**TASK MATERIAL**
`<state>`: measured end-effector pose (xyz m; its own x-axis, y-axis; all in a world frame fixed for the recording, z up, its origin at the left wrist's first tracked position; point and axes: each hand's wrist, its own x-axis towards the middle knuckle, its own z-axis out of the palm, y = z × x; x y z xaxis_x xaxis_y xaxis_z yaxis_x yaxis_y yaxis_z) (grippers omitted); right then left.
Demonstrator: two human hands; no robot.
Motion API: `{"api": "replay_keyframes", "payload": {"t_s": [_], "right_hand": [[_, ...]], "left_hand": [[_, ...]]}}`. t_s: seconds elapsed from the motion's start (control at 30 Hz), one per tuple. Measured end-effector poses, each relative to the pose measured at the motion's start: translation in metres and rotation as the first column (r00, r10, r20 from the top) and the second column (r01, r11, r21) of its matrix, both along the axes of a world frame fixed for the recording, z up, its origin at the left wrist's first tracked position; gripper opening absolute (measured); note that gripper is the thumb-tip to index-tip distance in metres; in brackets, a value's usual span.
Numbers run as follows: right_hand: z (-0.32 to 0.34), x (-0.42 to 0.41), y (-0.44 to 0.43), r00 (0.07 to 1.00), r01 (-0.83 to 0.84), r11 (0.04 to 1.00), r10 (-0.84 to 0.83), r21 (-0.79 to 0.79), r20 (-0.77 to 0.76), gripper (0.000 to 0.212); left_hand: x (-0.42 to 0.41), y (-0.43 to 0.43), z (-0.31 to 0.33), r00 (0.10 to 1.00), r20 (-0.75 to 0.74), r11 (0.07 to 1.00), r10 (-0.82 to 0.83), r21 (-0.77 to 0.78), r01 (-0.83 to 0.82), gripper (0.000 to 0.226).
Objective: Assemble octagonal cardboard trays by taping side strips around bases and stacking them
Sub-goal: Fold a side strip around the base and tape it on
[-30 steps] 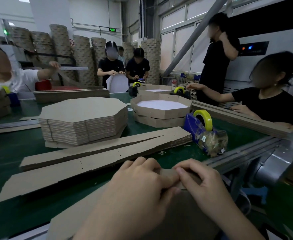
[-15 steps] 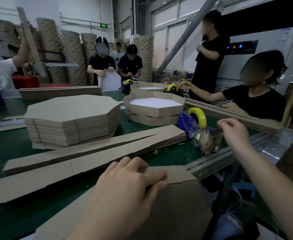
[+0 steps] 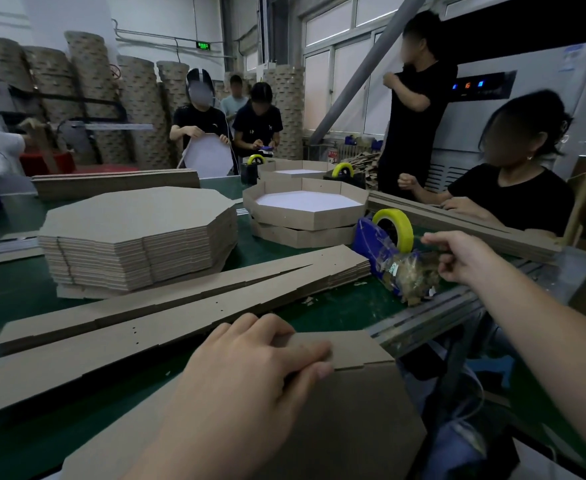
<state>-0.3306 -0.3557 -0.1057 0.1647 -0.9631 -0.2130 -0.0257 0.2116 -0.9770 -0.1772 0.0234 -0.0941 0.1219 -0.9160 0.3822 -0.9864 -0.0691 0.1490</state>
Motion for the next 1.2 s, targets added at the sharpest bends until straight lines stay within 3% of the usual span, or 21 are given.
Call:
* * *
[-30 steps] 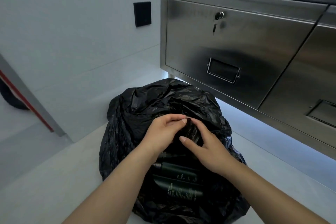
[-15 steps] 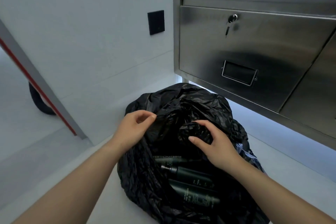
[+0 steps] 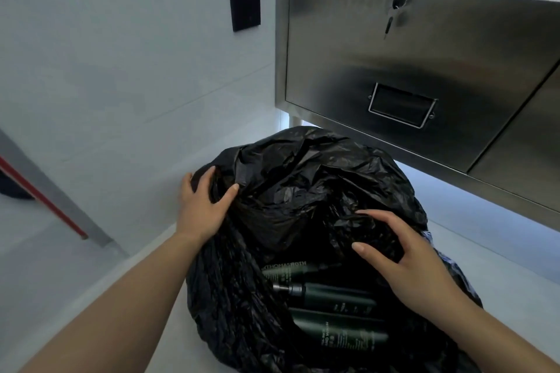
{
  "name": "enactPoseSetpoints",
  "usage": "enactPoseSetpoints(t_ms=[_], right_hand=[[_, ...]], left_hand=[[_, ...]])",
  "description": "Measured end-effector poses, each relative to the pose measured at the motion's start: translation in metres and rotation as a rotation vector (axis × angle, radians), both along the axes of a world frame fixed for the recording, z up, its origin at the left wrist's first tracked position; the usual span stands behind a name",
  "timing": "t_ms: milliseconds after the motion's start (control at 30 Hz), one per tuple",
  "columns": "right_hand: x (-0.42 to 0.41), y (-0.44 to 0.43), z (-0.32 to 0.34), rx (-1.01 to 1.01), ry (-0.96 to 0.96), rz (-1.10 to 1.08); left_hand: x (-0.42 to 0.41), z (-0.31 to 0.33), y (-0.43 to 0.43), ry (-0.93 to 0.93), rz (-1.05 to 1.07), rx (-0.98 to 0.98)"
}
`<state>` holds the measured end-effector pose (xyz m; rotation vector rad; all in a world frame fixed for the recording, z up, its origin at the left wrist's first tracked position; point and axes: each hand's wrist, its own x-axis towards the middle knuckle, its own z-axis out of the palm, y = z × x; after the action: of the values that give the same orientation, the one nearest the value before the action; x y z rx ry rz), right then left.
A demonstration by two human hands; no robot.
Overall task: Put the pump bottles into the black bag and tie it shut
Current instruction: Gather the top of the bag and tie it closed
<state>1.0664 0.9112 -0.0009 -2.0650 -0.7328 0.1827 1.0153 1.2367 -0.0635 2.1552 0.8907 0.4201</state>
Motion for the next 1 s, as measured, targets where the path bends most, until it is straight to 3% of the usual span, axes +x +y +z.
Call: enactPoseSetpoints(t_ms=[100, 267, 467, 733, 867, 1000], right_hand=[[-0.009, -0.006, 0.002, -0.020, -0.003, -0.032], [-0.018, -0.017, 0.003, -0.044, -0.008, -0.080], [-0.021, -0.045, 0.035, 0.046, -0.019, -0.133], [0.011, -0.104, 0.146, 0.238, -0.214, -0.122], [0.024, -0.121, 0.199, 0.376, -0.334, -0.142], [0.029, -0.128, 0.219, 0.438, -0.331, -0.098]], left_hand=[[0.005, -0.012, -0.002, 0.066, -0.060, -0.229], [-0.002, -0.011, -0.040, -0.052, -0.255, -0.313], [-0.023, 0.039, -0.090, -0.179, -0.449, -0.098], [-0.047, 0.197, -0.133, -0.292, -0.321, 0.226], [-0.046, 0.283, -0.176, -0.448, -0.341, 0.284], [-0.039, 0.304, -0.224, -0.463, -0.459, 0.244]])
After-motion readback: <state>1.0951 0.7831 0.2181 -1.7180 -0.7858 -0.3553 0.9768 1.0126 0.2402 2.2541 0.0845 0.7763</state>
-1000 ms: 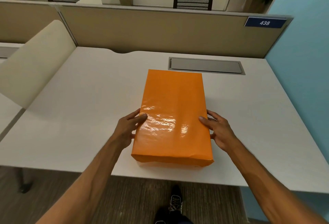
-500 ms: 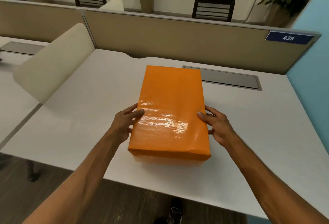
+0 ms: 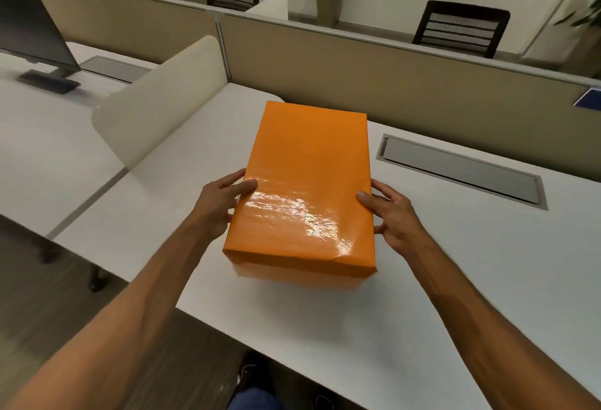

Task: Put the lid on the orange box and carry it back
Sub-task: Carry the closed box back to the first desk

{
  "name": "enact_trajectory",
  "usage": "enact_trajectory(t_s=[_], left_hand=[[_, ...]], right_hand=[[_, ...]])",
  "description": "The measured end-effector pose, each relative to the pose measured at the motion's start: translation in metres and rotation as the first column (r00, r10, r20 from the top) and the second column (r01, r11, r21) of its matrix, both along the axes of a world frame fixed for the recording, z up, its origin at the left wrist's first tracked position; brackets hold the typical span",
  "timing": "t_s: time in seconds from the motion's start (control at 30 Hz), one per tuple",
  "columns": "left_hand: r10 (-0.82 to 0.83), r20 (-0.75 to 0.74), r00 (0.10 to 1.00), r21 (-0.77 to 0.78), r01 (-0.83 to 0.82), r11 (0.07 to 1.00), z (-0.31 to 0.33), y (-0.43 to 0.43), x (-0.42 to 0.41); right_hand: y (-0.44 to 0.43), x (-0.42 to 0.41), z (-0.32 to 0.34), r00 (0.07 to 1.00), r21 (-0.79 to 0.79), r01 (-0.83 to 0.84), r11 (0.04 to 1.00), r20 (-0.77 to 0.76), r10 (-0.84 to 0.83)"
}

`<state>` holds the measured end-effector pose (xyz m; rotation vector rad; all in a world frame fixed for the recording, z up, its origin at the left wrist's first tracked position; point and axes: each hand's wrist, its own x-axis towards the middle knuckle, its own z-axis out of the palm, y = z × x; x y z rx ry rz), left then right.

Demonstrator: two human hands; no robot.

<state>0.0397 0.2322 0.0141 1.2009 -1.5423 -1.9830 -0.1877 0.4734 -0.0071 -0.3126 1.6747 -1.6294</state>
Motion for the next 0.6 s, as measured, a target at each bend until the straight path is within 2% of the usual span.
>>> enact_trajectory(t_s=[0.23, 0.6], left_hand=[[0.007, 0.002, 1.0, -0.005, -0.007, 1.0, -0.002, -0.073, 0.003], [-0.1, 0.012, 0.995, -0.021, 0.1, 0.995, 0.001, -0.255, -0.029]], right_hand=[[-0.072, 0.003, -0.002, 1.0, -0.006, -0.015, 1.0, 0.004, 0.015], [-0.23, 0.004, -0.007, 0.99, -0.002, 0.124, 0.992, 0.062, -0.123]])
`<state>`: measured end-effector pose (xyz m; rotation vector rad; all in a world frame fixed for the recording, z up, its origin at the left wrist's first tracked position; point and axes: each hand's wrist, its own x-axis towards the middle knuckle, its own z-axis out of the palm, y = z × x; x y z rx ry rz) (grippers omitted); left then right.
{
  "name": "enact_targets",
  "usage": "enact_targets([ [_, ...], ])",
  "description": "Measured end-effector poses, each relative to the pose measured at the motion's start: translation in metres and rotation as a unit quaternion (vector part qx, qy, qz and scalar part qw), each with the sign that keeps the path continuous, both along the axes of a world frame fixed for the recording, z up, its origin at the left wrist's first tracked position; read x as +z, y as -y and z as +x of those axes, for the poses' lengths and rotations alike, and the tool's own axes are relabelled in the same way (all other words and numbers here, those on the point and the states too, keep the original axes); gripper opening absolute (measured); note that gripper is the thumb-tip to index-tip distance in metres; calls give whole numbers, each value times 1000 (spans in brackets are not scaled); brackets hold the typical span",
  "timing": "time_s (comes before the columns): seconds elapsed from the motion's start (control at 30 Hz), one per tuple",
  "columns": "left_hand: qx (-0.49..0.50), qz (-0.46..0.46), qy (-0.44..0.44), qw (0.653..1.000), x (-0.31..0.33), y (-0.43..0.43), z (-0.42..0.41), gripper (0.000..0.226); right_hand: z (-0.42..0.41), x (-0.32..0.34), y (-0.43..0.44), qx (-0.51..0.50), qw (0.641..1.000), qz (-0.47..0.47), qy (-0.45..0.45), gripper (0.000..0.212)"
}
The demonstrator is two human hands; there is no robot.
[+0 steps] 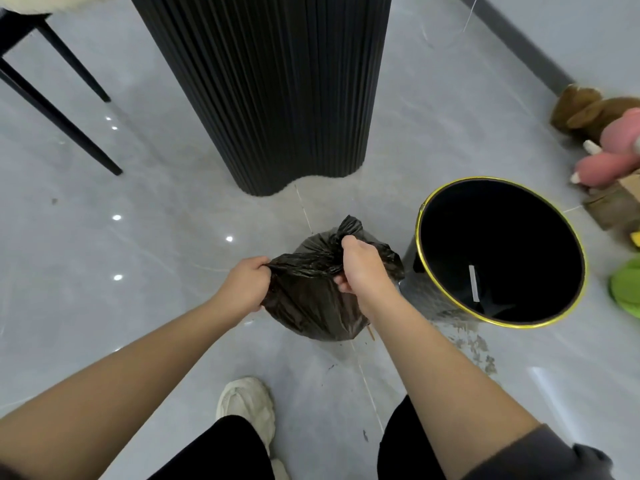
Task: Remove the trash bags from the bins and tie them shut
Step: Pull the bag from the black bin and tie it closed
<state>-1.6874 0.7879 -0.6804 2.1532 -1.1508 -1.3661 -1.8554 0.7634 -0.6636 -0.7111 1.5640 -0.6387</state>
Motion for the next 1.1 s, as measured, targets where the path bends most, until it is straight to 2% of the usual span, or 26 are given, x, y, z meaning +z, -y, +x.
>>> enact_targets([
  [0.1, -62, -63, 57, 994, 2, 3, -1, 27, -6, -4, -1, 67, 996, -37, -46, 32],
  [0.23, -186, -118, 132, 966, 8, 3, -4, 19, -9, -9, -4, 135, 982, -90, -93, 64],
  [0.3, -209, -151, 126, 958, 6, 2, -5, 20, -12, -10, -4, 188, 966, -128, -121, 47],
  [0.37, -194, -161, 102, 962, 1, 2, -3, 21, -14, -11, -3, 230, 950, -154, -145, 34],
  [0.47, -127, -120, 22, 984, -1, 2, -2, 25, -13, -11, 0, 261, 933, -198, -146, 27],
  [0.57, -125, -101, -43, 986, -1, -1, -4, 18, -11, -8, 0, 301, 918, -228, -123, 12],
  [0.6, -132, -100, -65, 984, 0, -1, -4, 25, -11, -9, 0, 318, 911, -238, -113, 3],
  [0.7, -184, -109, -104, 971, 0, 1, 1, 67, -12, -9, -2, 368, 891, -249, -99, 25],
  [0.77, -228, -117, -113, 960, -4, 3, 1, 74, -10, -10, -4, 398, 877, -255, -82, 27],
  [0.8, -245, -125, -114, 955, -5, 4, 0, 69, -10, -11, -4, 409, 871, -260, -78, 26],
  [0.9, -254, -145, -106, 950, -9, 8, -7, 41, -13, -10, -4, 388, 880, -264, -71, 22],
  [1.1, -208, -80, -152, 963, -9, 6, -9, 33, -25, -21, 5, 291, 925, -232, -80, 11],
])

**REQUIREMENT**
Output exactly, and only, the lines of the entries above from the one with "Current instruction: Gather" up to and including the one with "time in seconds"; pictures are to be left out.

**ANSWER BOX**
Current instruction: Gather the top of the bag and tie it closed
<state>1.0664 0.9112 -0.0009 -2.0650 -0.7328 0.1827 1.0153 1.2367 -0.0635 2.1552 0.8907 0.4201</state>
Motion for the next 1 s, as measured, targets where the path bends most, until it is straight to 3% of the usual span, axes +x +y +z.
Call: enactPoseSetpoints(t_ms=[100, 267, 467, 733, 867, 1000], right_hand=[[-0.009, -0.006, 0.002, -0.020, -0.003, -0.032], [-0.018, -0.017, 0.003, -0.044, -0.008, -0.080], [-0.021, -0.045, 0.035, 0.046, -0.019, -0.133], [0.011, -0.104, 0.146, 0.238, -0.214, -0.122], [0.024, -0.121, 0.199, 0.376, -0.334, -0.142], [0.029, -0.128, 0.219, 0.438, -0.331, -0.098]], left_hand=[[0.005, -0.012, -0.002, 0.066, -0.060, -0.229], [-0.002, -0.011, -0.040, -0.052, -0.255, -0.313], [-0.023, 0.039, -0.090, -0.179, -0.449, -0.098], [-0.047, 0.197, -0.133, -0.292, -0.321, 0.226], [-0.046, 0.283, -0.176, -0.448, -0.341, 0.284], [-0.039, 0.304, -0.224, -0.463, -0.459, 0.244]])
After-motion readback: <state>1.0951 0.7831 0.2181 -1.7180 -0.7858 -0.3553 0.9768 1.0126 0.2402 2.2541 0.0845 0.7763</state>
-1000 ms: 
-500 ms: 
+0 ms: 

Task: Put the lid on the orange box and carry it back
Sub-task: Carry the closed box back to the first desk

{
  "name": "enact_trajectory",
  "usage": "enact_trajectory(t_s=[_], left_hand=[[_, ...]], right_hand=[[_, ...]])",
  "description": "The measured end-effector pose, each relative to the pose measured at the motion's start: translation in metres and rotation as the first column (r00, r10, r20 from the top) and the second column (r01, r11, r21) of its matrix, both along the axes of a world frame fixed for the recording, z up, its origin at the left wrist's first tracked position; brackets hold the typical span",
  "timing": "t_s: time in seconds from the motion's start (control at 30 Hz), one per tuple",

Work on the exercise is now finished.